I conclude by saying that it is, of course, difficult to satisfy everybody. The noble Baroness, Lady Elliot, was to move an Amendment which would have restricted the rights of co-option. At least one noble Lord did not wish anybody to be co-opted to the committee. The noble Lord, Lord Balerno, wanted particular places to be reserved, whereas my noble friend Lord Ritchie-Calder did not want such people to be in. In such matters as these somebody, at least one of the three noble Lords who raised the point, is bound to be disappointed, since one cannot accomplish three different things at the same time.

Notwithstanding what has been said to-day, I am grateful for the way in which this Bill has been considered. I am grateful for the meticulous care with which the Bill has been gone into by the opposite Front Bench, and for the constructive way in which they have sought to accomplish its passage through your Lordships' House. The fact that there were 300 Amendments and that we managed to deal with them in very much less time than another place could possibly have considered that number of Amendments does not mean that we did not give them adequate consideration; but at all times the convenience of the House was sought and, with the very occasional exception, points were not made time after time. I therefore express thanks to all those who have helped because they like the Bill, as well as to those who have helped even though they do not like the Bill.


My Lords, before the noble Lord sits down, may I ask him to say how much time elapsed between the publication of the Bill and the Second Reading? It seemed to be a short period of time, in view of the importance of the Bill and remembering the many persons in Scotland who had to be consulted.

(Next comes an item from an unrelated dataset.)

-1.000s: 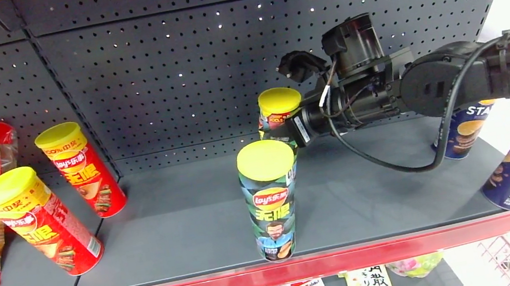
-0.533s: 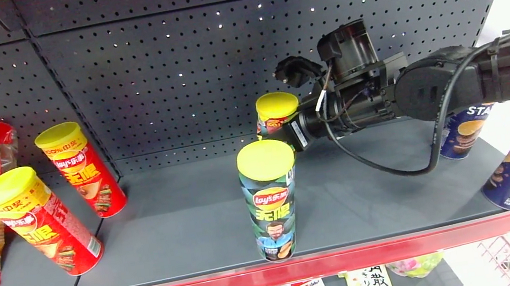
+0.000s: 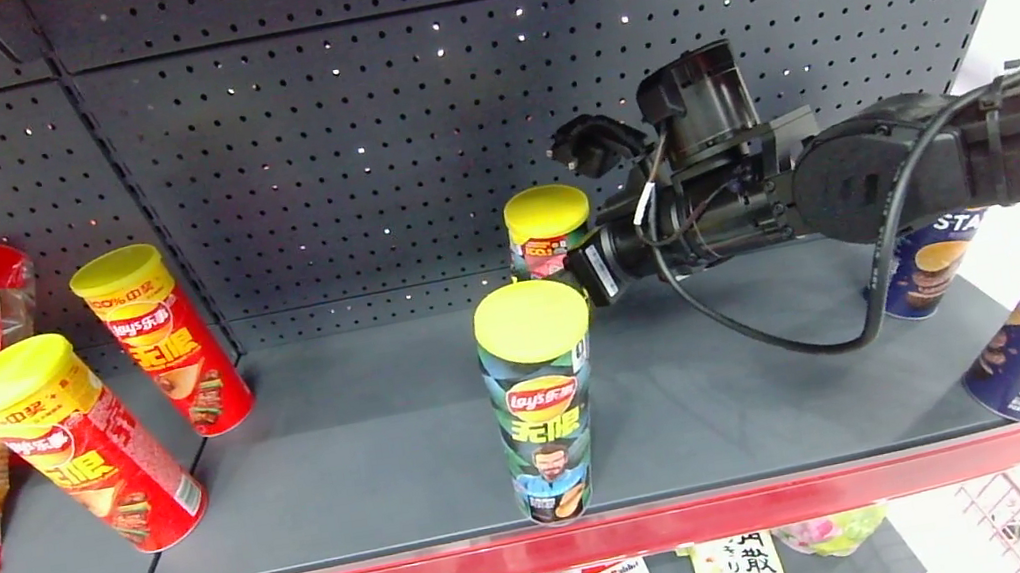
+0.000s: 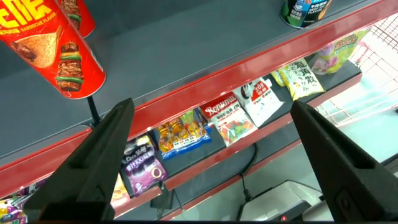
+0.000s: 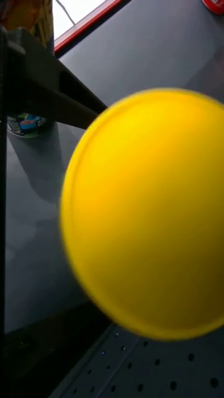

My Lords, I would remind Lord Balerno that almost every point raised on Second Reading was a point which was going to be raised in Committee and nobody, with the exception of one noble Lord, took exception to the principle of the Bill. Some noble Lords disliked the provisions relating to probation, but the general principle behind the Bill was accepted on Second Reading. I beg to move that the Bill do now pass.

Moved that the Bill do now pass.— (Lord Hughes.)

On Question, Bill passed, and sent to the Commons.